This is a great way to put it. My OH says he's ready, and I know when the time comes he'll do it with pride but he's more ready for a toddler/young child rather than a newborn hehe


----------



## tearspawn

My partner is 33 and he still isn't ready. :(

He never imagined he would have kids, and it's hard to change those feelings about yourself. He's thinking about it seriously now, but it's just an incredible source of stress for him. He doesn't make a lot of money, and that probably won't change. Hopefully I will make more, but we don't know how that will work out at this point, and I'll be the one interrupting work to have these babies too!

(Thinking of the line from Fiddler on the Roof, 'Even a poor tailor deserves some happiness!')


----------



## younglove

Just like with women, it totally depends on the person... I'm not sure there is a set age. It depends on their personality, goals and life experiences.

My DH has wanted kids since we were about 18. If it were up to him, we would have started trying as soon as we moved in together (23), if not sooner. He would have been OK with trying even though we weren't ready.


----------



## sausages

DH was about 27 I think. We started trying when he was 29. :)


----------



## Itsychik

My DH was ready when he was about 29 - 30 (I was 26 at the time and was ready too) and we had been together for about 2.5 years at that point, but we waited until DH was almost 32 before we started TTC because we got married that year.

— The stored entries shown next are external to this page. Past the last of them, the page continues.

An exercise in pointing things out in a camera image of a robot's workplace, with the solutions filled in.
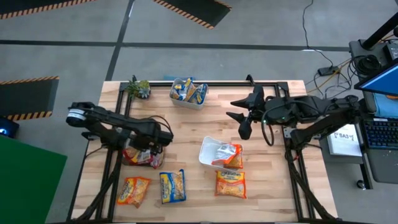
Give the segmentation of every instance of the black chair wheel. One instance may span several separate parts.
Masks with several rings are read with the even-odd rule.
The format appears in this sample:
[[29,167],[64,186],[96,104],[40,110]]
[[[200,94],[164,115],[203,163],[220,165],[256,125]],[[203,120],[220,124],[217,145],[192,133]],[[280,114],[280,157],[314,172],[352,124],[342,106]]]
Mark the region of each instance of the black chair wheel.
[[363,180],[357,181],[357,182],[356,182],[356,186],[357,186],[358,188],[362,189],[362,190],[366,190],[365,183],[363,182]]

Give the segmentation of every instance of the monitor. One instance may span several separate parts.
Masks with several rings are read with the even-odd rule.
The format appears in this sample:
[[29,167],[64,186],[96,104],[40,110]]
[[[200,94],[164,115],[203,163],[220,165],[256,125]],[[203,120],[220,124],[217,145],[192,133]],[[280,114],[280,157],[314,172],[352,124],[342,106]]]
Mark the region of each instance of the monitor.
[[376,75],[371,75],[354,86],[357,90],[398,96],[398,61],[386,65]]

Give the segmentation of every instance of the white paper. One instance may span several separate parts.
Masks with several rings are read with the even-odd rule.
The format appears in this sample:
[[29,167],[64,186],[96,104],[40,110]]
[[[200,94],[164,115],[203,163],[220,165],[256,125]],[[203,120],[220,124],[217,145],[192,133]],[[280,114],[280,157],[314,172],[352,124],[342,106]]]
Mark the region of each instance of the white paper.
[[355,125],[347,124],[328,136],[330,154],[339,156],[362,156]]

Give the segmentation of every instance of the black keyboard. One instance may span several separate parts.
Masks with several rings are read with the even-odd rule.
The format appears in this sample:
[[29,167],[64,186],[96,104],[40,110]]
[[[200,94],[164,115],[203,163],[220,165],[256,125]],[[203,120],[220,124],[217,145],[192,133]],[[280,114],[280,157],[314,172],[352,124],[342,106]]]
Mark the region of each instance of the black keyboard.
[[379,120],[363,121],[363,136],[368,148],[398,150],[398,120]]

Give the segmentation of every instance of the green mat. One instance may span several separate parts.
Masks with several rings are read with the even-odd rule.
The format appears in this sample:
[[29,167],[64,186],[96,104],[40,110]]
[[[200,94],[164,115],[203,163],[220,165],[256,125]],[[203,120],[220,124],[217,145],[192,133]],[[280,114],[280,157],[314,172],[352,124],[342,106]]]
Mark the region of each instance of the green mat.
[[0,223],[45,223],[67,157],[3,136],[0,149]]

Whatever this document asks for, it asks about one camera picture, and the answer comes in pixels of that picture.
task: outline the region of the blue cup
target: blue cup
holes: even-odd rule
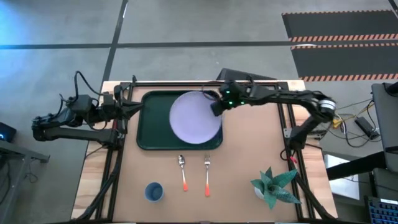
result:
[[[145,188],[145,198],[150,202],[162,200],[163,195],[164,191],[160,183],[152,182]]]

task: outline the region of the gray floor
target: gray floor
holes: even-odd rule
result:
[[[110,44],[122,0],[0,0],[1,44]],[[282,12],[390,9],[388,0],[130,0],[119,43],[287,40]],[[0,121],[18,130],[16,144],[51,154],[33,164],[39,176],[28,181],[12,223],[67,221],[78,187],[87,142],[37,142],[30,121],[58,108],[58,93],[73,94],[73,74],[81,70],[99,90],[109,49],[0,50]],[[110,80],[209,80],[227,67],[278,79],[298,79],[289,47],[118,49]],[[371,97],[380,81],[307,83],[332,96],[338,106]],[[81,93],[89,93],[80,82]],[[356,113],[366,104],[340,111]],[[350,121],[352,132],[360,130]],[[353,141],[360,144],[363,139]],[[382,150],[379,142],[355,149],[328,134],[325,152],[362,157]],[[347,210],[338,208],[339,213]]]

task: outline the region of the potted plant
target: potted plant
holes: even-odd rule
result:
[[[296,169],[284,172],[276,177],[272,176],[271,167],[268,168],[266,173],[260,171],[261,179],[251,181],[254,186],[254,193],[268,203],[269,209],[274,208],[277,199],[287,203],[301,203],[294,195],[283,189],[293,180],[296,174]]]

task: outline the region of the fork
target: fork
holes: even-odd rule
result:
[[[210,165],[210,154],[205,154],[205,166],[206,166],[206,190],[205,195],[206,197],[210,196],[210,189],[209,189],[209,165]]]

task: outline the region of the white plate
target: white plate
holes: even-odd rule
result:
[[[190,144],[212,139],[221,126],[221,116],[215,116],[210,108],[212,102],[201,91],[190,91],[178,97],[170,109],[174,134]]]

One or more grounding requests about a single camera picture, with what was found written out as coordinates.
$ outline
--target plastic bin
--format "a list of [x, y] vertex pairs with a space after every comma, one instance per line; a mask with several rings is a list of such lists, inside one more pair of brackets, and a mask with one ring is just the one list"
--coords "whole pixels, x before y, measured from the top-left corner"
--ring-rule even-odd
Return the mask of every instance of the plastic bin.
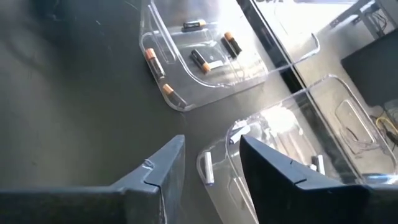
[[[220, 100], [320, 50], [317, 38], [307, 32], [295, 36], [294, 42], [310, 39], [311, 50], [286, 60], [261, 14], [247, 7], [254, 7], [254, 0], [239, 3], [245, 5], [244, 11], [236, 0], [144, 0], [139, 44], [147, 58], [148, 49], [153, 50], [150, 58], [156, 55], [164, 72], [153, 68], [152, 62], [149, 65], [172, 108], [188, 111]], [[196, 27], [185, 28], [187, 22], [197, 22], [193, 23]], [[226, 33], [239, 45], [240, 54]], [[206, 65], [194, 59], [193, 50]]]
[[[198, 156], [199, 175], [224, 223], [257, 223], [239, 157], [236, 136], [242, 134], [304, 165], [322, 155], [325, 175], [345, 184], [394, 184], [397, 180], [397, 161], [381, 133], [347, 84], [329, 75], [235, 122], [224, 140]], [[208, 152], [212, 163], [206, 168]], [[209, 168], [213, 183], [206, 179]]]

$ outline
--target transparent acrylic container
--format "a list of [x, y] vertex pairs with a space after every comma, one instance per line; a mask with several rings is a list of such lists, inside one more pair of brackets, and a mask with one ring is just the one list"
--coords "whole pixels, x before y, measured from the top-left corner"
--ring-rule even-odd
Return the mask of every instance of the transparent acrylic container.
[[[314, 156], [322, 155], [325, 175], [344, 184], [394, 184], [398, 180], [397, 161], [381, 133], [347, 84], [329, 75], [235, 122], [225, 139], [198, 156], [199, 175], [224, 223], [257, 223], [239, 156], [242, 134], [307, 166], [313, 164]], [[206, 166], [209, 152], [212, 163]], [[213, 182], [209, 182], [209, 170]]]
[[[253, 10], [244, 12], [236, 0], [143, 0], [141, 13], [140, 48], [145, 57], [148, 49], [153, 49], [164, 72], [159, 78], [159, 71], [149, 62], [151, 71], [166, 102], [179, 111], [258, 85], [268, 74], [278, 74], [320, 50], [313, 34], [301, 34], [300, 40], [309, 39], [313, 46], [286, 60], [280, 56], [279, 44], [269, 46], [277, 39], [261, 15]], [[184, 28], [186, 22], [197, 22], [198, 27]], [[239, 45], [240, 54], [236, 55], [233, 41], [227, 40], [227, 32]], [[194, 60], [193, 50], [208, 66]]]

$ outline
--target dark countertop
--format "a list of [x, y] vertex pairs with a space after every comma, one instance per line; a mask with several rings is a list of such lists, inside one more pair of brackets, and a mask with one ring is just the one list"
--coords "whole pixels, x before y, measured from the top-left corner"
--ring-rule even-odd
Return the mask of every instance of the dark countertop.
[[172, 110], [139, 49], [140, 8], [140, 0], [0, 2], [0, 187], [109, 185], [184, 134], [182, 223], [221, 223], [196, 156], [264, 107], [263, 86]]

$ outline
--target black table surface
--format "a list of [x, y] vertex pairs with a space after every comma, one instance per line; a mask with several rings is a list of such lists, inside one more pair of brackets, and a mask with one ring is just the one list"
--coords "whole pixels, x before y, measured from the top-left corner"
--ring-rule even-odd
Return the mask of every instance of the black table surface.
[[182, 223], [221, 223], [198, 153], [258, 111], [261, 85], [180, 113], [139, 49], [141, 0], [0, 1], [0, 187], [109, 185], [186, 137]]

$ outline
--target clear plastic tray
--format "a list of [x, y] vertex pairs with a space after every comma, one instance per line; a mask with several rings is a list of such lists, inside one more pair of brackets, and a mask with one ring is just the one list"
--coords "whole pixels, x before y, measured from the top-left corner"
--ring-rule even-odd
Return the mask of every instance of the clear plastic tray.
[[[179, 111], [257, 85], [268, 74], [299, 63], [320, 50], [314, 35], [301, 34], [301, 39], [294, 38], [311, 39], [313, 47], [297, 58], [286, 60], [280, 56], [280, 45], [262, 16], [253, 7], [245, 7], [243, 11], [236, 0], [143, 1], [139, 44], [144, 56], [148, 49], [153, 49], [164, 73], [159, 78], [149, 62], [152, 73], [167, 103]], [[242, 3], [255, 6], [254, 0]], [[184, 28], [184, 23], [195, 21], [200, 27]], [[236, 57], [232, 54], [236, 52], [233, 43], [225, 38], [227, 32], [242, 50]], [[210, 71], [193, 59], [193, 50], [201, 54]], [[171, 92], [178, 96], [170, 97]]]
[[[199, 174], [224, 223], [257, 223], [239, 157], [241, 134], [308, 166], [313, 156], [322, 155], [325, 175], [345, 184], [397, 181], [397, 161], [381, 133], [347, 84], [329, 75], [235, 122], [224, 140], [198, 156]], [[212, 166], [206, 168], [203, 160], [208, 152]], [[206, 179], [209, 168], [213, 183]]]

Now we want to TTC for #2... DH has been ready for months! But I want to wait another couple months.


----------



## lozzy21

OH wanted to be in his late 20's but we had a surprise and he was 24 when LO was born. We both want another now but are waiting till we get married next year.


----------



## Nearlymarried

My partner is 26 and has just become excited for a baby. We have been together tree years and have talked about it a few times but he hasn't been ready. Now he is and has actually said he is quite excited! I had two children from a previous relationship which possibly got him ready sooner! My children's dad was 23 when our first was born and he had been keen before I got pregnant with him but when I got pregnant second time round he wasn't too keen. It's so different for each guy I think and different circumstances change it too!


----------



## lucy_smith

My bf is 22 and not ready for a baby , which is kind of annoying because he is great with kids and babies, one of our best friends just had a baby and since she brought him home he has always been over and cuddling hugging him. He was even crying one day and went and picked him up to calm him down. It's so cute it makes me broodier !!


----------



## LovemyBubx

.......18 :shock:


----------



## RosieRosieP

My husband decided that 30's would be good time to start a family i think it is because his parents were that age also.

My parents were late 30's before i arrived due to fertility problems and i always liked the idea of being a late 20's Mom but that has been and gone :cry:


----------



## oceania

My dh is almost 30 and not ready yet ..his brother is 2 yrs olderand having his first baby later this yr and my dh feels like if we wait 2 more yrs we will be on "track" sigh...


----------



## Alyss

My husband wants kids, but we know we can barely afford ourselves right now, so we are saving up for a year or so and then trying. I'm guessing I'll be 25, DH 27 when we start trying. My parents were 27 when they had me and DH's parents were 30ish when they had DH, but DH is ok with starting as early as I want after we pay off a couple student loans and he has been in his new job for a year. While we are the oldest children of our families and none of our siblings are married or have children yet, all of our best friends are married with children so I think that is what has helped DH get more comfortable with the idea over the last year or so.


----------